*Activity*.
Could you filter the data below down to the lines that hold the word "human"?

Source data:
^^^^^^^^^^^^^^^^

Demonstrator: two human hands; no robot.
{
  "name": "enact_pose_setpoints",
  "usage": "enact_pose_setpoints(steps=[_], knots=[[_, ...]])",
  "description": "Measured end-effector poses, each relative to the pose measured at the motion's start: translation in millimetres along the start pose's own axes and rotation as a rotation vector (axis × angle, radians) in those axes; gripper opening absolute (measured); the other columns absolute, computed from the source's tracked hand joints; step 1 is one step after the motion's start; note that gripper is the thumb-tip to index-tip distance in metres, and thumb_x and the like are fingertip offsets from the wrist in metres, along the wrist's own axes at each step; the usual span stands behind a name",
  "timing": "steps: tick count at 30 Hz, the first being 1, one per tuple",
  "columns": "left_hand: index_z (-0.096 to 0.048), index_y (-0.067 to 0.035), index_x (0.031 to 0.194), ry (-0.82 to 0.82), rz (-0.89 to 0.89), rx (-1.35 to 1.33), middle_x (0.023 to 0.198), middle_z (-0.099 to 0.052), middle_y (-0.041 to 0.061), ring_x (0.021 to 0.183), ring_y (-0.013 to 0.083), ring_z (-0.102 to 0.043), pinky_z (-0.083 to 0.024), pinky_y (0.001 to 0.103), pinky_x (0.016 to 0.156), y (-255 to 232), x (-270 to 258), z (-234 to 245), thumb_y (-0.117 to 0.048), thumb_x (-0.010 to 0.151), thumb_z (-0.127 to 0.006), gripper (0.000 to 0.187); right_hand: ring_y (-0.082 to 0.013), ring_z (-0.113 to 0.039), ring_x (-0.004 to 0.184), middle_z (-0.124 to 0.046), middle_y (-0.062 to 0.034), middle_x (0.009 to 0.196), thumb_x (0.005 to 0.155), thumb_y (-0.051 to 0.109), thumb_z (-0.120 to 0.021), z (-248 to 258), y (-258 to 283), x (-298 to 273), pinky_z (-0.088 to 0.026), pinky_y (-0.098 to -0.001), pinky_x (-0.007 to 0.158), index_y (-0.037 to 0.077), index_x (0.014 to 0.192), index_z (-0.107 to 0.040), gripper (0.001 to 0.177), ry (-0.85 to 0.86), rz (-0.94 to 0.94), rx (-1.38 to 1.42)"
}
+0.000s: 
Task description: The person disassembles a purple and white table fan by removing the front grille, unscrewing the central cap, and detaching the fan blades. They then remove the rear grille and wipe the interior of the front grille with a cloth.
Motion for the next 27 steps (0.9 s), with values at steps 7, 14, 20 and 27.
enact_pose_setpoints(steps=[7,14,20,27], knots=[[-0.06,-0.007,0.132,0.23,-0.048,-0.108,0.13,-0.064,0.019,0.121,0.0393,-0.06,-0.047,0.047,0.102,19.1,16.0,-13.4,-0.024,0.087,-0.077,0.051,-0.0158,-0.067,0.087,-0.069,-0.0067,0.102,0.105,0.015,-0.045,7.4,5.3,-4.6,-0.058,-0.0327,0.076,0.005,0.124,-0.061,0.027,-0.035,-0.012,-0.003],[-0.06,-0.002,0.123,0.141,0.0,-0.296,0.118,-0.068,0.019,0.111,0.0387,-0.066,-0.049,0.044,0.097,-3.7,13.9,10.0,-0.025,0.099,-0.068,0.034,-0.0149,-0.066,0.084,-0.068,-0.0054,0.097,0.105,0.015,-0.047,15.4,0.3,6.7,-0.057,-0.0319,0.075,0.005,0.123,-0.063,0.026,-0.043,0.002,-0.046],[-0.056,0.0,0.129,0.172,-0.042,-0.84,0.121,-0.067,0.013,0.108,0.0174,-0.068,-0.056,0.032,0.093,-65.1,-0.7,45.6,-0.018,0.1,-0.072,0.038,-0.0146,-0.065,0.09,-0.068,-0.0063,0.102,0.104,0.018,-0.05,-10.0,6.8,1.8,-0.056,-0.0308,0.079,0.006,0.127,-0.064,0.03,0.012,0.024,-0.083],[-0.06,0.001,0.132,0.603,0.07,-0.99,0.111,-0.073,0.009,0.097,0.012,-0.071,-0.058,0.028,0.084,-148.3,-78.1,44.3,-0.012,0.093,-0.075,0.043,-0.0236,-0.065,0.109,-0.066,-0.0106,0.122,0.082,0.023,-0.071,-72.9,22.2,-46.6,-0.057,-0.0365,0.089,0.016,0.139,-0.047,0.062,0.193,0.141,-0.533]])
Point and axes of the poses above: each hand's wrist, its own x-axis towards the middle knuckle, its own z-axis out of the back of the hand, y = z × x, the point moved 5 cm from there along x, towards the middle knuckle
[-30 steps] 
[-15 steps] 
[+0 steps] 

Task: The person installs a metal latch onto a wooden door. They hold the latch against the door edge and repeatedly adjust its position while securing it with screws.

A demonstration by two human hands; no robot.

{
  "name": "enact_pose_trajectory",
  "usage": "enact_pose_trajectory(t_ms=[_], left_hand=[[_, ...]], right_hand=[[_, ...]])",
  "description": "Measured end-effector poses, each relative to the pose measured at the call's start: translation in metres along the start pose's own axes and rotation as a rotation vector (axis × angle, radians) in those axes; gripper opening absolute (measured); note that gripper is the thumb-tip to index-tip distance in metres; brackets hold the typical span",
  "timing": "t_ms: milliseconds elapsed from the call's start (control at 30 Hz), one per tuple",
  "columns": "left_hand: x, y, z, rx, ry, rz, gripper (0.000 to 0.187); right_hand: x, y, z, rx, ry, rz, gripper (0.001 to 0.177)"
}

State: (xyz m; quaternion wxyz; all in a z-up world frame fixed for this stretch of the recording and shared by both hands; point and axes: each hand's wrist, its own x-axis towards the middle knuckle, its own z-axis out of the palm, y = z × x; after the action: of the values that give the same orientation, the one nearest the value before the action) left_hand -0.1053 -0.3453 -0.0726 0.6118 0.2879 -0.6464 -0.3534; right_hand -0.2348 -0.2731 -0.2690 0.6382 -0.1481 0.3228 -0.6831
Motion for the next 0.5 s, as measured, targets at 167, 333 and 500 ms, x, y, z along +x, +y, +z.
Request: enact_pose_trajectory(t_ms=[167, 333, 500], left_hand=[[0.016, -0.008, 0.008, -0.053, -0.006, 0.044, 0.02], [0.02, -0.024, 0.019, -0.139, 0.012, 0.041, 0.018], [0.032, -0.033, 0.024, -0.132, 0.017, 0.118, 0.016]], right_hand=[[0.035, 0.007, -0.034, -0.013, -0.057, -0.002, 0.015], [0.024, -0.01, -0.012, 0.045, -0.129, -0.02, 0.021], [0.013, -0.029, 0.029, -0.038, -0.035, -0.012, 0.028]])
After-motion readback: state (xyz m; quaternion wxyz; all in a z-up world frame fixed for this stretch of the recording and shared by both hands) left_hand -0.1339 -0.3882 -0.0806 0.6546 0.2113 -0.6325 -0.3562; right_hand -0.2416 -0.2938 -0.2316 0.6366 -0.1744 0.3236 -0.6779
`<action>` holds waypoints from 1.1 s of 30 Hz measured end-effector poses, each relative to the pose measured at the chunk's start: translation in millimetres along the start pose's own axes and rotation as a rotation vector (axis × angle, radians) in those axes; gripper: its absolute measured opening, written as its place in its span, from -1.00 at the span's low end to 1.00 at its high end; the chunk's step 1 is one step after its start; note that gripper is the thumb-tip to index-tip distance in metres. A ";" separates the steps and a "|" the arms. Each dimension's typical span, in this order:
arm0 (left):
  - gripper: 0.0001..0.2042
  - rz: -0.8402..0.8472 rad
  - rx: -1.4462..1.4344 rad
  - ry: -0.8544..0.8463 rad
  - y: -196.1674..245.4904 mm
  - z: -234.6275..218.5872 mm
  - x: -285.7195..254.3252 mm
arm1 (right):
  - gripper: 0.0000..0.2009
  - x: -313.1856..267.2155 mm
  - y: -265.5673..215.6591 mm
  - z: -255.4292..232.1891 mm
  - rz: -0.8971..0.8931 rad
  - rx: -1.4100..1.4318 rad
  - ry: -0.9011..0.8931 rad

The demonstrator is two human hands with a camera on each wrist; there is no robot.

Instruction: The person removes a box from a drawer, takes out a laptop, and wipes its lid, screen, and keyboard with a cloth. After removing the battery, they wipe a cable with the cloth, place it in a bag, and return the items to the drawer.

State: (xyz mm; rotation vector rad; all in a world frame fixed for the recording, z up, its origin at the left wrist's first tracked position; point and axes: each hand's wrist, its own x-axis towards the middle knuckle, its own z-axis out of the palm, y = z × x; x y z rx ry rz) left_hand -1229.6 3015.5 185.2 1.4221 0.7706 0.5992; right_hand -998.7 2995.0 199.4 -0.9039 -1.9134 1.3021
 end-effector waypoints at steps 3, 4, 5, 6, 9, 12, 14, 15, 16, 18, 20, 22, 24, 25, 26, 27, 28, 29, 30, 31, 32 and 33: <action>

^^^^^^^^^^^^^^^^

*Task response*.
Demonstrator: two human hands; no robot.
A demonstration by two human hands; no robot.
The demonstrator is two human hands with a camera on each wrist; there is no robot.

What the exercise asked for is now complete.